> [Problem]:
State how many lines of the records include the word "dinosaur"; the reply is that number alone.

> [Data shown]:
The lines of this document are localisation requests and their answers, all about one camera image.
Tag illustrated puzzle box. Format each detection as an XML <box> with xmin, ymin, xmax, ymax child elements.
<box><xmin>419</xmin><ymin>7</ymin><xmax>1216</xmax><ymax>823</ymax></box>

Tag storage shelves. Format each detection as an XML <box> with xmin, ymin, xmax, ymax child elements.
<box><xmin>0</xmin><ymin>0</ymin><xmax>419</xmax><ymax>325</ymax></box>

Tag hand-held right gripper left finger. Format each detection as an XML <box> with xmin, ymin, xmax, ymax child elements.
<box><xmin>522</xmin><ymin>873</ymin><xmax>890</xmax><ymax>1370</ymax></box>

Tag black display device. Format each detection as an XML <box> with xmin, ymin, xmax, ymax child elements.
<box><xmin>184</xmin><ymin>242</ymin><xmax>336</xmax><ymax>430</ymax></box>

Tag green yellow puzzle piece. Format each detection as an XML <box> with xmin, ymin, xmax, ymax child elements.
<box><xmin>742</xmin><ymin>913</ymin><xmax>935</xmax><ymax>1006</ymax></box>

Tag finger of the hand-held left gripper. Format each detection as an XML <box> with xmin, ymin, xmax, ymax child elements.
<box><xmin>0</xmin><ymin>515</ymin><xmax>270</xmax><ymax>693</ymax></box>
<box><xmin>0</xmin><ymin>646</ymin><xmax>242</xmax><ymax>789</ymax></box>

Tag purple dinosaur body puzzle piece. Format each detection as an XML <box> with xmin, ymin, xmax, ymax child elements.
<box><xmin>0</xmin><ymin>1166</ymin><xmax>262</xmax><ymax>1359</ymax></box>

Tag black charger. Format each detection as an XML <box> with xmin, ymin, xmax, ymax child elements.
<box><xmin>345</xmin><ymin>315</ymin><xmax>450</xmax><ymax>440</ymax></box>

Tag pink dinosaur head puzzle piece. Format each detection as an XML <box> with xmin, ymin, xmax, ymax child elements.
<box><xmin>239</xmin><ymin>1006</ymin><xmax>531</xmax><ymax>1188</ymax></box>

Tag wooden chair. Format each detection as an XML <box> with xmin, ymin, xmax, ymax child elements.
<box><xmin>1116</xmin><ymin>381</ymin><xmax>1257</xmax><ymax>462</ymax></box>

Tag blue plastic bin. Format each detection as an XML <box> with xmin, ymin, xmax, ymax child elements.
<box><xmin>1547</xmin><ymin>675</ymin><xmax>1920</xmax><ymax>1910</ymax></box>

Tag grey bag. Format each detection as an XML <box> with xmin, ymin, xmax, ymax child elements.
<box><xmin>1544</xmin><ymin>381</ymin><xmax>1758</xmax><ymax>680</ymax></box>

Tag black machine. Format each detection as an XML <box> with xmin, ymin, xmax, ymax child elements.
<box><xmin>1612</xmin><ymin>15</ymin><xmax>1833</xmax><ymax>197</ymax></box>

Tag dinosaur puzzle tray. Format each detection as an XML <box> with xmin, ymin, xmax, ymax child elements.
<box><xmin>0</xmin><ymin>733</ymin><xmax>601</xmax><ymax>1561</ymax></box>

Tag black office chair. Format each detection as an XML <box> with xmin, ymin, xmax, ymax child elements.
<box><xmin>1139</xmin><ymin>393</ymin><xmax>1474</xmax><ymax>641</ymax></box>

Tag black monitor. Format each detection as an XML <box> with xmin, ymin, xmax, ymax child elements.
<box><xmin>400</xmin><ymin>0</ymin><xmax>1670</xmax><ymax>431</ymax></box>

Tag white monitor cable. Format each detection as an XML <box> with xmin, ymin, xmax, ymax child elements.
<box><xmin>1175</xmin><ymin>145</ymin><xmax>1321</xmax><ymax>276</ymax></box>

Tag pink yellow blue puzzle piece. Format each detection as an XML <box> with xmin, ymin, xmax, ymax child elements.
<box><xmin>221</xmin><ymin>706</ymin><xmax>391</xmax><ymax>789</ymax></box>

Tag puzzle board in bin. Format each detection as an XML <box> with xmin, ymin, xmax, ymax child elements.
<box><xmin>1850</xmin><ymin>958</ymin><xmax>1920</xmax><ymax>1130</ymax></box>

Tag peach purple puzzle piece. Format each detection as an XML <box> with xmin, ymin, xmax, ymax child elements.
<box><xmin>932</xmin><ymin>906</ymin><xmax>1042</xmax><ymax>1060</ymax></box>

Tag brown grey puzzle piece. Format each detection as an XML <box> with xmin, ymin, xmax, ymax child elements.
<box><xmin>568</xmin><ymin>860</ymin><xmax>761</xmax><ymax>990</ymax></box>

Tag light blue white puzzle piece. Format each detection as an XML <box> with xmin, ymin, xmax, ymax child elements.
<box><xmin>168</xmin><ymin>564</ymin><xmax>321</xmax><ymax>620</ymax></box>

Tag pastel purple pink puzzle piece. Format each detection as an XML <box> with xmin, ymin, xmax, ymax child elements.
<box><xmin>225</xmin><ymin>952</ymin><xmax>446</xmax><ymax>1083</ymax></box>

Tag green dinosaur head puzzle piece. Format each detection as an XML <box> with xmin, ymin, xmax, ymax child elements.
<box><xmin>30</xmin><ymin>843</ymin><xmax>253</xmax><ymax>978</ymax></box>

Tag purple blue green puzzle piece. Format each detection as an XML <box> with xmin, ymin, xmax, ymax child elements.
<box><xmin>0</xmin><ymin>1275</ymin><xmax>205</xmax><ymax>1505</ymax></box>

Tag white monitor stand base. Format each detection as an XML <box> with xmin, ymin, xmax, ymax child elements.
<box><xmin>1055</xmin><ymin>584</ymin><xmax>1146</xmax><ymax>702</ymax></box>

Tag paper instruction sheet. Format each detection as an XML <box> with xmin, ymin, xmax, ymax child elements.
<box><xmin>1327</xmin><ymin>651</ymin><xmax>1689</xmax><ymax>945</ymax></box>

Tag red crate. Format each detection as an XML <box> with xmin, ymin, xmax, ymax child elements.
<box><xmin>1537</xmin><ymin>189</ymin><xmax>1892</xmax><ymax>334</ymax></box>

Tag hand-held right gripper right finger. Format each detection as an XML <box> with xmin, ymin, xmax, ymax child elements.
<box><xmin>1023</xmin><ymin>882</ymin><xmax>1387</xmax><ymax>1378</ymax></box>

==

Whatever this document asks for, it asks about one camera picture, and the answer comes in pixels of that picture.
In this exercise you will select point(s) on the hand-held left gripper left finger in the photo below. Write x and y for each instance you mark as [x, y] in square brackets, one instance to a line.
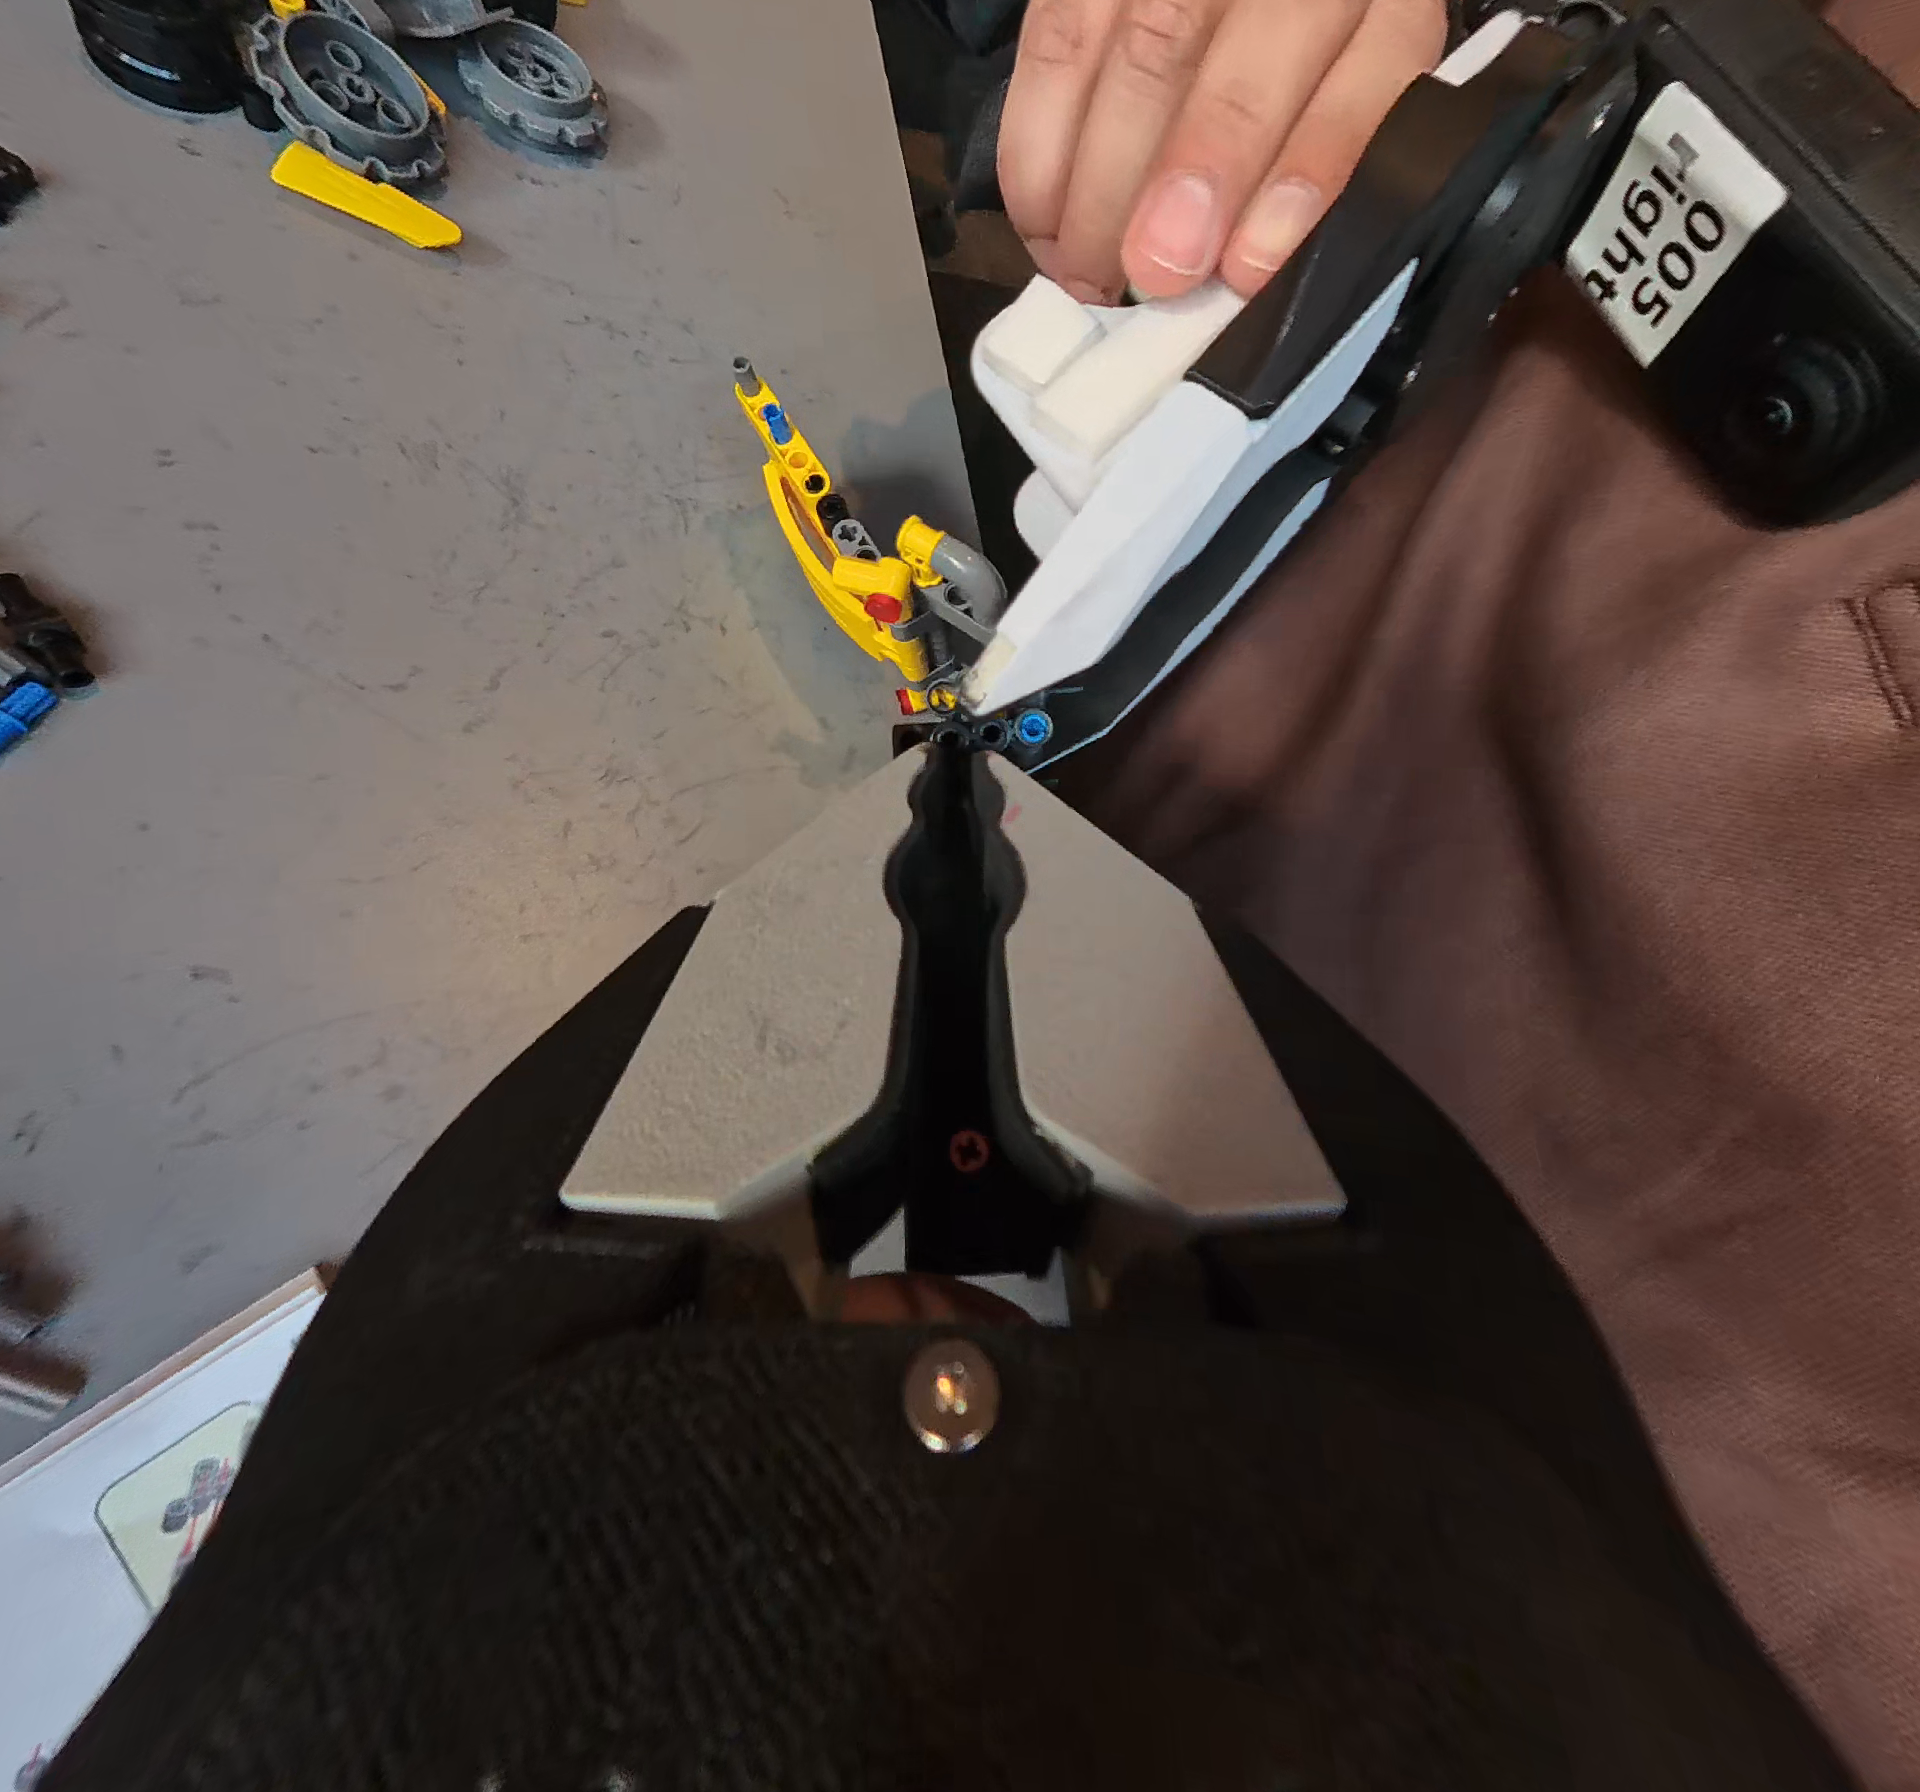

* * *

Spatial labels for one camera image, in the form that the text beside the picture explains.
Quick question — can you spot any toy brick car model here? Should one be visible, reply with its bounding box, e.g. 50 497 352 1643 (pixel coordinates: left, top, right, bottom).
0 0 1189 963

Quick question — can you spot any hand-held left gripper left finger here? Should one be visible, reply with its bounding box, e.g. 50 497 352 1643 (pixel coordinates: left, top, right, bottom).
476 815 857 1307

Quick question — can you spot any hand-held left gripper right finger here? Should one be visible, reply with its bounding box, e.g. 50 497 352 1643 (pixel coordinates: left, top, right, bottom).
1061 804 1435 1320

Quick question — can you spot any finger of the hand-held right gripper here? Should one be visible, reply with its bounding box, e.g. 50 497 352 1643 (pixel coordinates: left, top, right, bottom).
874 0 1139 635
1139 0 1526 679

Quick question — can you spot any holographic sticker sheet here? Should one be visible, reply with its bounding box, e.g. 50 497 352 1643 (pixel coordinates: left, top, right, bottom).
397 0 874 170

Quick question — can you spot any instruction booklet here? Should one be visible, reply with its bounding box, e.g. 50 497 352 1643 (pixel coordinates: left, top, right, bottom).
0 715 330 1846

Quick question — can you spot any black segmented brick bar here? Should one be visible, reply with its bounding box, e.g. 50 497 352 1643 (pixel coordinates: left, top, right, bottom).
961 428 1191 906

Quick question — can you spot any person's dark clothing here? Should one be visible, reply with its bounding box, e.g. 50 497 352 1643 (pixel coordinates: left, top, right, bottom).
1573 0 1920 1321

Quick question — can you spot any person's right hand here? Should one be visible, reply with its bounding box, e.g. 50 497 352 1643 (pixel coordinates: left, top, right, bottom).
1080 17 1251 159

> [Task response]:
4